そうやって二重三重の防御壁を作りながら、長期にトータルとして利益を上げるというのが自動システムトレードの考え方です。それでもこれ以上、ひやひやする場面を見たくない、という方なら、もはやポジションを減らしていくしかないでしょう。

しかし、それによって優秀なシステムに見切りをつけることになれば、大きな損失です。そうならないためにもやはり、「最大ドローダウンの範囲内であればシステムに任せてみる」という基準が必要ではないでしょうか?
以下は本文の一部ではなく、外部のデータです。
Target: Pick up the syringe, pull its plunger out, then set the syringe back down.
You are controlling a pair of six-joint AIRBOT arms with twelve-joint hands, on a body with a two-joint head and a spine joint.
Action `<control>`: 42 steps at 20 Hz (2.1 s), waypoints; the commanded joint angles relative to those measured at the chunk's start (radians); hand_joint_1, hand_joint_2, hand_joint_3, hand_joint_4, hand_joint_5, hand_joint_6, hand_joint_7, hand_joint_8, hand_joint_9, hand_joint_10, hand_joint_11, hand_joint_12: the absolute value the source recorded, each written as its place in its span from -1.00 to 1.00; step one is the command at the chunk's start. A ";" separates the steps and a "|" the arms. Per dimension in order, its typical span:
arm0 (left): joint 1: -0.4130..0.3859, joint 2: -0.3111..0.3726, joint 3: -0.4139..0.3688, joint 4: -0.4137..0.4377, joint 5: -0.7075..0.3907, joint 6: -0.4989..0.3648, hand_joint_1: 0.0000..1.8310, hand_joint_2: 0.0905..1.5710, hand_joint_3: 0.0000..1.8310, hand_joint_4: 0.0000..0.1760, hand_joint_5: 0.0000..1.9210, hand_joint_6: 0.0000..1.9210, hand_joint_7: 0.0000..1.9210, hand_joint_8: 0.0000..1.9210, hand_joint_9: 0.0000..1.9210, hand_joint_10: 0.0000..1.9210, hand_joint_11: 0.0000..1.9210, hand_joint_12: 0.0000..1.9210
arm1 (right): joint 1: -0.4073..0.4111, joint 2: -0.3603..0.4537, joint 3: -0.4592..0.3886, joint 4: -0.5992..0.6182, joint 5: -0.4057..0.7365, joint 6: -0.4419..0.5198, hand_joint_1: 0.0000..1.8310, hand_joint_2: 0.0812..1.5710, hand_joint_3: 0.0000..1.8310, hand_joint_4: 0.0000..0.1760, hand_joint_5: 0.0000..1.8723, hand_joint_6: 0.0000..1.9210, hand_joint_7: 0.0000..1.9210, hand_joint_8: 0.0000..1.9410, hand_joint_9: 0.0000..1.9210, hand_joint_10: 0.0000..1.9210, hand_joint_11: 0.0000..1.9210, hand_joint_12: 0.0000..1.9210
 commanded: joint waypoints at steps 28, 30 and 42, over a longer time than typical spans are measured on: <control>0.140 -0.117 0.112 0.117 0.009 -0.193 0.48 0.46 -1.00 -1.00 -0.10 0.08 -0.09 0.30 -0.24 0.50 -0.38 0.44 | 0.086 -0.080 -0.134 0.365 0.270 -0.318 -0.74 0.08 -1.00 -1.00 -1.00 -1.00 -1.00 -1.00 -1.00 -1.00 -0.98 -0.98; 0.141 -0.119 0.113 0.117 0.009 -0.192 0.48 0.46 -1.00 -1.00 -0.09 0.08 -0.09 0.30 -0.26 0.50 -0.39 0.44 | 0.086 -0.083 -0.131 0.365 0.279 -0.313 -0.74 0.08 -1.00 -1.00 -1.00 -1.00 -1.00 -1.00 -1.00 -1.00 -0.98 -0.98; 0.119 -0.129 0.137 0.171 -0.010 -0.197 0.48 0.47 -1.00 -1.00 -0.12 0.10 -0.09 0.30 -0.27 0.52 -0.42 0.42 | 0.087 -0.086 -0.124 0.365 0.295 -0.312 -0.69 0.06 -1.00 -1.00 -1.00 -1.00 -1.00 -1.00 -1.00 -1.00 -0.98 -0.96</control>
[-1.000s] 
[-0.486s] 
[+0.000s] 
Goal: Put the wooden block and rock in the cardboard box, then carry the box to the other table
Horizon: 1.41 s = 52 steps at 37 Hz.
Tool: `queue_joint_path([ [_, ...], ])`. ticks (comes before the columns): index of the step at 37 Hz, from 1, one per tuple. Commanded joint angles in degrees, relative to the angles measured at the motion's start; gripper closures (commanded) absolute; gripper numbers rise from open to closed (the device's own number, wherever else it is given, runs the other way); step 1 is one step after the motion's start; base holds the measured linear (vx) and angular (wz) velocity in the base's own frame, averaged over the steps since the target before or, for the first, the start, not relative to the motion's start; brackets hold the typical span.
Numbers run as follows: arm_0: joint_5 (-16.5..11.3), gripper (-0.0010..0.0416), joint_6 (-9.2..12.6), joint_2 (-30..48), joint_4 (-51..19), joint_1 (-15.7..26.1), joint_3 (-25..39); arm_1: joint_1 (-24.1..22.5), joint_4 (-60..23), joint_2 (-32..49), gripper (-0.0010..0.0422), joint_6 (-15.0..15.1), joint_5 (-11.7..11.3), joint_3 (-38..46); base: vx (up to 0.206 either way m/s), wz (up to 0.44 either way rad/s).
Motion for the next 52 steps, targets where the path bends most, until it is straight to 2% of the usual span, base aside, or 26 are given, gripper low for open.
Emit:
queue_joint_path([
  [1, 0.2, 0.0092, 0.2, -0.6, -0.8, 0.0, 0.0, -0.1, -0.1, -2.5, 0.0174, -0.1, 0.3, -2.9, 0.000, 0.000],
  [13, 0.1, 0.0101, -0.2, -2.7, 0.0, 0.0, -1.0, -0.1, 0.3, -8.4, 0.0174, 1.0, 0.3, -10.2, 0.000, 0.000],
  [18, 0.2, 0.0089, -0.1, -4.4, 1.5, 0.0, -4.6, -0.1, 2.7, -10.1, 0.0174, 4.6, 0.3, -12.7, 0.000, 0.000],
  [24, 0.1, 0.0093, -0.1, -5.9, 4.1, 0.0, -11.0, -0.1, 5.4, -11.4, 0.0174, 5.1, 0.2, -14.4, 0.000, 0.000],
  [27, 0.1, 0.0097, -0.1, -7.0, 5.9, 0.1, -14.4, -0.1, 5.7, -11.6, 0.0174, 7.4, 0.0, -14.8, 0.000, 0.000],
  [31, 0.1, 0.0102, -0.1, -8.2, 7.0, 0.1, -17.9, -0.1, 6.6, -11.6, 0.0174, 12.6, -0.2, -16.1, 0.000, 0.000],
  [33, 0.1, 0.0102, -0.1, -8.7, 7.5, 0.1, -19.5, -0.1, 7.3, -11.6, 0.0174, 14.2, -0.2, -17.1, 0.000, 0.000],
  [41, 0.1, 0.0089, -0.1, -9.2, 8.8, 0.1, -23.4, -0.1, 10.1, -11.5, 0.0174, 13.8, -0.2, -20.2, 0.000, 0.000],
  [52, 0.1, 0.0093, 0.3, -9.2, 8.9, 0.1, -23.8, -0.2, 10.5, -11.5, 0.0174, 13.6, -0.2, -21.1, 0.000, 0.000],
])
損失の拡大がどうしても不安な方はシステムを見直してみよう

バックテストの結果、利益がしっかり発生するシステムだとしても、やはり不安はつきものです。たとえば最大ドローダウンが50%にも及ぶシステムが有力だとしても、実際のトレードにおいて50%のドローダウンまでシステムに任せるのは大きな決断です。もしドローダウンの後利益が付いてこなければ、そのままそっくり損失になってしまいます。

もちろん、「最大ドローダウンが大きいものの、バックテスト成績がよいシステム」を採用するか否かはそのトレーダーにゆだれられます。しかし、不安になってしまう方など、場合によっては最大ドローダウンの小さいシステムを採用したほうがよい場合もあります。なるべく資産の増加曲線が滑らかな安定したシステムを採用することで、最大ドローダウンをオーバーした際の「システムの損切り」を近くに設定することが可能です。利益を生むシステムよりも安定しているシステムを採用するのも勇気が必要なことですが、新しい視点でシステムを考えることも大切です。検討してみてはいかがでしょうか?